* Exercise description: All lines in the material below that hold "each" should be found and copied.

* Data excerpt:

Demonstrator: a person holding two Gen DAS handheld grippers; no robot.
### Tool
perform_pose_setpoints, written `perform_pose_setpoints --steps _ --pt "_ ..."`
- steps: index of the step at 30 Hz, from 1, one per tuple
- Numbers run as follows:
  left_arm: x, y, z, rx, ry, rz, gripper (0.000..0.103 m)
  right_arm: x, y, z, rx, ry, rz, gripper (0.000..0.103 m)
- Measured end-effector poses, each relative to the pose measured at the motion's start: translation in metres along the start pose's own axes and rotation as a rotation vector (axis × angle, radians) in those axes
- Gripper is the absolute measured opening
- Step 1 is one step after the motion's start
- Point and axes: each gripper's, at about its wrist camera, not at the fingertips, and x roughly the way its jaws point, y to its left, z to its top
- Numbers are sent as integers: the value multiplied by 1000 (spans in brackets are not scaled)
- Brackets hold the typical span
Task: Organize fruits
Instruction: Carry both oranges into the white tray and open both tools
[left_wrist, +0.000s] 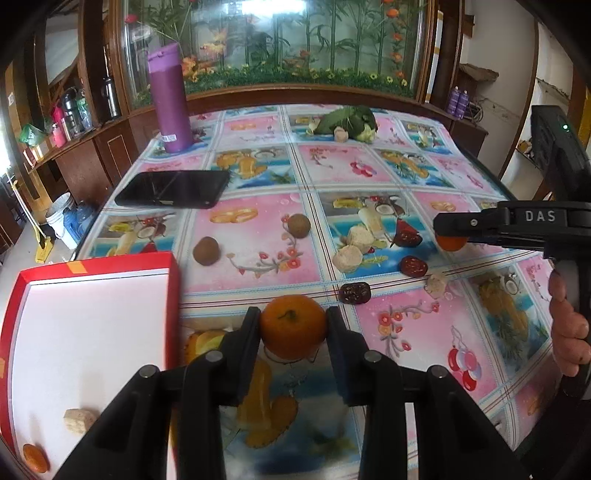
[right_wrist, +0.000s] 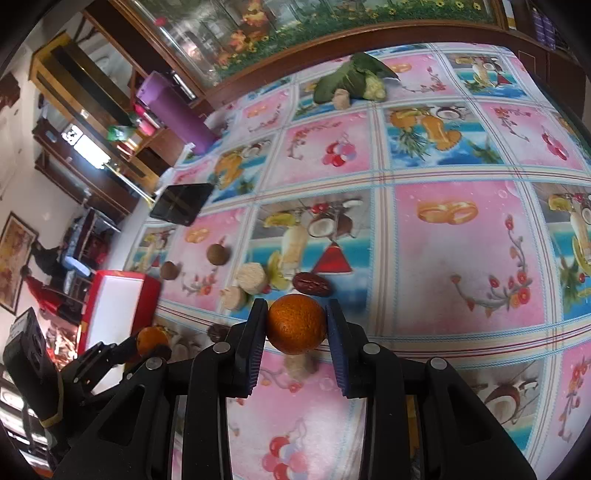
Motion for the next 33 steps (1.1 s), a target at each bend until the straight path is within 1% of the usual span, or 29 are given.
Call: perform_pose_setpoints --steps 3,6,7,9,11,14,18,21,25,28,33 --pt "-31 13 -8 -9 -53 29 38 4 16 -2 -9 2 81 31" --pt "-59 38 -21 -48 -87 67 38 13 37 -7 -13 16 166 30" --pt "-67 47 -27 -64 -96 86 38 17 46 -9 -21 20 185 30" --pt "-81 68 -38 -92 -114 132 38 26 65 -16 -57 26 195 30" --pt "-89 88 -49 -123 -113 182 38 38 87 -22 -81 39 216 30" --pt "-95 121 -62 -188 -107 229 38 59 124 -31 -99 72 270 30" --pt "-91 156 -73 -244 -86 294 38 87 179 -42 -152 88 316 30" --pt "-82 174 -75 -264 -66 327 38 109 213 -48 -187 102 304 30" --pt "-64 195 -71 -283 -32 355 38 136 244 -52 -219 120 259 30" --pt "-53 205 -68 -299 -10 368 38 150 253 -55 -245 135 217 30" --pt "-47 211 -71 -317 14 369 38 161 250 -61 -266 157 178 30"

* Exercise result:
- Measured end-effector poses, each relative to the pose measured at the motion's start: translation in metres along the start pose's own axes and rotation as a rotation vector (axis × angle, radians) in those axes
- Point and axes: each gripper's, at about its wrist camera, not at the fingertips, and x roughly the way its jaws point, y to its left, z to its top
Motion for the next 33 steps (1.1 s), a target at each bend until the straight path is within 1% of the usual span, or 29 are given.

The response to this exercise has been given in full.